🤖 AI Summary
Task forgetting in multi-task reinforcement learning (RL) undermines continual learning, yet its underlying dynamics and implications for curriculum design remain poorly understood. Method: We empirically characterize task forgetting and discover that its temporal decay closely follows an exponential curve—mirroring human cognitive forgetting—and identify asymmetric inter-task learning/retention patterns as the fundamental cause of failure for existing performance- or memory-based curriculum strategies. We systematically adapt and evaluate cognitive-inspired spaced-repetition methods (e.g., Leitner, SuperMemo), revealing their poor generalization to RL settings.

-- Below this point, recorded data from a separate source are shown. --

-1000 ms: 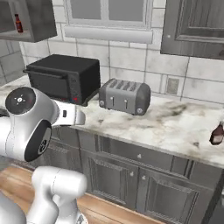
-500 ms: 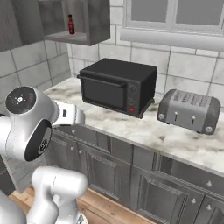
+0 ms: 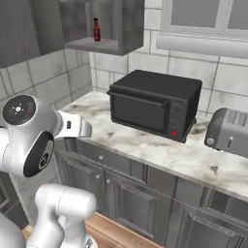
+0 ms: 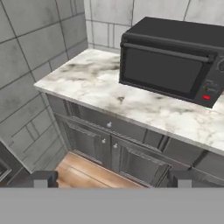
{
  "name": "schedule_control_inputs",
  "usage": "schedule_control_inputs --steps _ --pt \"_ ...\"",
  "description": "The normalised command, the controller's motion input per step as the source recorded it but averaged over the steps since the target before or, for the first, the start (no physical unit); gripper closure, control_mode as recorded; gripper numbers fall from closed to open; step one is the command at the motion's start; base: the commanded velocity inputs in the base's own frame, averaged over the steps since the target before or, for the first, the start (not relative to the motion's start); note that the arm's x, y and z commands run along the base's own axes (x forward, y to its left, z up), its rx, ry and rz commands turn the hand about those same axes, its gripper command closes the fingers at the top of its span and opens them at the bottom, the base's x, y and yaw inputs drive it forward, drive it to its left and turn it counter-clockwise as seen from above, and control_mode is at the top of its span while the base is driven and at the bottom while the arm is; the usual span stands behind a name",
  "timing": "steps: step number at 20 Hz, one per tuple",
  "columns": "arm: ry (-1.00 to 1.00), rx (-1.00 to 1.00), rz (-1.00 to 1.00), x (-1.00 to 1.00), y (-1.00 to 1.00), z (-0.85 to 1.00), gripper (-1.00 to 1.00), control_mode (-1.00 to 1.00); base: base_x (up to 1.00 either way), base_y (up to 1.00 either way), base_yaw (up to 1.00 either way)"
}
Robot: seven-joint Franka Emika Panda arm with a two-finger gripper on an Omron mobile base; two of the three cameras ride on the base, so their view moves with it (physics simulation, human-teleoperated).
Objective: Take 2 condiments from the cabinet and move them on the counter near the stove.Make sure the condiments are lined up with each other, next to each other.
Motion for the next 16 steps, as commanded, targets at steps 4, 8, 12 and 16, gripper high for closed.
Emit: schedule_control_inputs --steps 4,8,12,16 --pt "0.00 0.00 0.00 0.00 0.00 0.00 -1.00 1.00 0.55 0.00 -0.04" --pt "0.00 0.00 0.00 0.00 0.00 0.00 -1.00 1.00 0.66 0.10 -0.05" --pt "0.00 0.00 0.00 0.00 0.00 0.00 -1.00 1.00 0.66 0.25 -0.04" --pt "0.00 0.00 0.00 0.00 0.00 0.00 -1.00 1.00 0.58 0.38 -0.04"
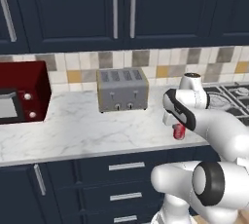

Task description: Four empty soda cans are scattered around the kitchen. Gather all the cans and cluster them next to the stove for recycling.

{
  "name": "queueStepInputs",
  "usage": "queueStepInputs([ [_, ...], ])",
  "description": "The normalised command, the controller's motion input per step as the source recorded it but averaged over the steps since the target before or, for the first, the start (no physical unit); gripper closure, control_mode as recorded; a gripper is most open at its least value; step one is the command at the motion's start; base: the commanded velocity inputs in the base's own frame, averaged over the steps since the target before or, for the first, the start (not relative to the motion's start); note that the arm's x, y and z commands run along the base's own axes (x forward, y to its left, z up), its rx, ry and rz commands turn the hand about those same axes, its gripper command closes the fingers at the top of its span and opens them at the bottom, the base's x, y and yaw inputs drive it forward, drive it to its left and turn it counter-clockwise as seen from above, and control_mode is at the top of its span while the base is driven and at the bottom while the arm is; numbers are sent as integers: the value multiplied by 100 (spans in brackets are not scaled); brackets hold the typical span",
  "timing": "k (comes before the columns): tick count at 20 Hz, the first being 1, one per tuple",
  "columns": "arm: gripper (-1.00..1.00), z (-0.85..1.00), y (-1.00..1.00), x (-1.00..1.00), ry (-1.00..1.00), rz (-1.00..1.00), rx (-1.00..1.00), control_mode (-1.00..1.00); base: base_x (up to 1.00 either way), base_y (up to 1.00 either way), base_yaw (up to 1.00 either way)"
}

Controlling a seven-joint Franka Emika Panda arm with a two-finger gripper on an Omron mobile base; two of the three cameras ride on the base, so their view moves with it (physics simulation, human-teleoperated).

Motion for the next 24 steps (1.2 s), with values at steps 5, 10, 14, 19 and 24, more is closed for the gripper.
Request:
queueStepInputs([
  [5, 100, 0, 0, 0, 0, 0, 0, 100, 3, -66, 0],
  [10, 100, 0, 0, 0, 0, 0, 0, 100, 3, -66, 0],
  [14, 100, 0, 0, 0, 0, 0, 0, 100, 4, -66, 0],
  [19, 100, 0, 0, 0, 0, 0, 0, 100, 3, -66, 0],
  [24, 100, 0, 0, 0, 0, 0, 0, 100, 1, -67, 0],
])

Building on these insights, we propose a novel task-scheduling paradigm explicitly designed for continual RL. Contribution/Results: Our work establishes the first cross-domain cognitive foundation for RL continual learning, provides a reproducible quantitative model of task forgetting, and introduces an empirical benchmark for evaluating forgetting-aware schedulers—shifting task scheduling from heuristic-driven to mechanism-driven design.
📝 Abstract
Reinforcement learning (RL) agents can forget tasks they have previously been trained on. There is a rich body of work on such forgetting effects in humans. Therefore we look for commonalities in the forgetting behavior of humans and RL agents across tasks and test the viability of forgetting prevention measures from learning theory in RL. We find that in many cases, RL agents exhibit forgetting curves similar to those of humans. Methods like Leitner or SuperMemo have been shown to be effective at counteracting human forgetting, but we demonstrate they do not transfer as well to RL. We identify a likely cause: asymmetrical learning and retention patterns between tasks that cannot be captured by retention-based or performance-based curriculum strategies.